Challenges with Managing State
With a local backend (the default for Terraform), using the CLI commands is of little concern (aside from proper quotes for the shell), as the state file is commingled with the code. However, local state is anti-pattern for production environments, or even lower environments that will lead to production. State should be stored in a remote backend, ideally with support of state locking. If collaboration is important (it is), state needs to be in a secured, shared location, with the ability to retain several versions.
Why not just keep state in a Git repository? State will almost certainly contain sensitive data like secrets, keys, etc. which could easily be leaked even in a private repository (git clone… and there is a leak). In addition, using pipelines to deploy code necessitates remote backends without building a Rube Goldberg Contraption.
So, using remote state is a best practice to support collaboration and automation. This makes things difficult if repository sprawl begins (which is not necessarily a Bad Thing™) because connectivity to remote state is required and comes with challenges of permissions and perhaps key rotation. Giving people access to state, as opposed to processes, is significant governance concern, but that is a story for another time. In addition, manipulating state files with CLI leaves very little accountability of the specific changes which is a principle value of Infrastructure as Code.
State Management as Code with import and moved Blocks
With these new blocks, simple two argument blocks can be written. These blocks like benefit many workflows by being written in intuitively named files, like import.tf or moved.tf. The code is written, committed and pushed to the Git repository of record, and a pipeline is easily triggered to perform the tasks. The blocks follow the principle of idempotency, so they could be left in place, but it is prudent to clean up the changes. A sensible practice may be to move the blocks of code to an archive file, but the Git history will keep record of the changes even if the files are simply deleted and pushed through the processes. This helps preserve the principle of least privilege and accountability is maintained through Git blame:

Allowing the pipeline to facilitate the task means there are no challenges with CLI access to remote state, which is another win.
This practice is similar to managing relational databases as code by storing Data Definition Language (DDL) in a repository to track schema changes over time.
Code Generation Sneaks In
The import block also brings another capability that is more suited for local development: code generation. I have written on Azure Terraform Export (previously known as Azure Terrafy) as a means to generate Terraform code for Azure environments. There is also Terraformer that was originally written for GCP and also supports AWS. With the import block, there is a universal tool for generating code from existing resources which makes use of Terraform’s provider model.

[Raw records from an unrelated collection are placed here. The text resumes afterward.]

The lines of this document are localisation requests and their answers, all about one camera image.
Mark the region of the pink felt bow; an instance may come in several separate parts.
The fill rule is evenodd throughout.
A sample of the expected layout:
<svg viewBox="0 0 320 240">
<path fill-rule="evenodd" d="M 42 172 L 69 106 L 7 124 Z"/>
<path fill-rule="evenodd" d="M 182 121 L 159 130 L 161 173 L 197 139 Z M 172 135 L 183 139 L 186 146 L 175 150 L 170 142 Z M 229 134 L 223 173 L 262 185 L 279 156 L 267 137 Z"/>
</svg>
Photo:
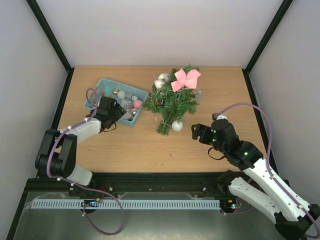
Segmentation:
<svg viewBox="0 0 320 240">
<path fill-rule="evenodd" d="M 177 92 L 180 89 L 186 87 L 188 89 L 196 89 L 198 84 L 198 78 L 202 74 L 196 70 L 191 69 L 188 73 L 186 73 L 182 68 L 174 73 L 176 81 L 171 82 L 171 87 L 173 92 Z"/>
</svg>

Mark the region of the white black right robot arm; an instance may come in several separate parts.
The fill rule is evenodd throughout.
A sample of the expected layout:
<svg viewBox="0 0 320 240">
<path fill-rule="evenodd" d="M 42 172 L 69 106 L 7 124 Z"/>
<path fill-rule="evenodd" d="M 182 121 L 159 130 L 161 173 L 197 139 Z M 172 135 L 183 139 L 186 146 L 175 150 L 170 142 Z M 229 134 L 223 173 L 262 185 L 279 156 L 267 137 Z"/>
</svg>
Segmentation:
<svg viewBox="0 0 320 240">
<path fill-rule="evenodd" d="M 218 179 L 218 191 L 245 200 L 263 213 L 286 240 L 300 240 L 320 216 L 320 207 L 310 204 L 295 193 L 280 176 L 267 165 L 267 160 L 251 142 L 239 139 L 234 126 L 227 119 L 214 120 L 211 126 L 194 124 L 192 138 L 222 153 L 223 157 L 252 179 L 255 188 L 242 177 L 227 170 Z"/>
</svg>

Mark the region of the white cotton boll ornament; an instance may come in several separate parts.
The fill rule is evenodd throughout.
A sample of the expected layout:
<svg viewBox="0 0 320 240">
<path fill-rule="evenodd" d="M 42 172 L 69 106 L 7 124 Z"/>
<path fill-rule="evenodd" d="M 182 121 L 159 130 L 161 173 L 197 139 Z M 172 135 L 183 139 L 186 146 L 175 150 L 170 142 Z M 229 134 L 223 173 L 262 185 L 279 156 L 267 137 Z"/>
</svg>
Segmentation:
<svg viewBox="0 0 320 240">
<path fill-rule="evenodd" d="M 169 73 L 161 73 L 157 79 L 154 81 L 154 86 L 157 90 L 160 90 L 165 84 L 170 80 Z"/>
</svg>

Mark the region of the small green christmas tree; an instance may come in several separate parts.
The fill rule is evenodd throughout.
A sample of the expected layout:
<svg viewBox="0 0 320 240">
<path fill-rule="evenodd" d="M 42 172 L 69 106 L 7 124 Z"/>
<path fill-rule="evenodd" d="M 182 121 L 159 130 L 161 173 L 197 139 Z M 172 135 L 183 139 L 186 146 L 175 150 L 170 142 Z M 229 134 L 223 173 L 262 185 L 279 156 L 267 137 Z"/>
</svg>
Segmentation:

Keep in mind, the code generated is rather generic and hard-coded, just as the other tools. Refactoring is in order if readability and maintainability are priorities (they are).
When using the CLI, Hashicorp recommends performing terraform import, then writing code to match. This allows the use of terraform plan to identify differences in code and the existing infrastructure which facilitates iterating on the code until terraform plan returns “No changes”:

However, the workflow with the import block is different and aligns to my general preference, which is to write the code, then perform the import via a plan/apply cycle:
terraform plan -out=tfplan terraform apply tfplan
If no matching code exists, code generation can be used with the following plan/apply cycle:
terraform plan -generate-config-out=import_resources.tf -out=tfplan terraform apply tfplan
Obligatory refactoring would follow.
Drift Detection
If the priority is drift detection, resources could quickly be imported without a preference for refactoring. The code could simply be generated and then a drift strategy could be employed with Terraform Cloud or utilizing a scheduled terraform plan within a pipeline along with notifications for detected changes.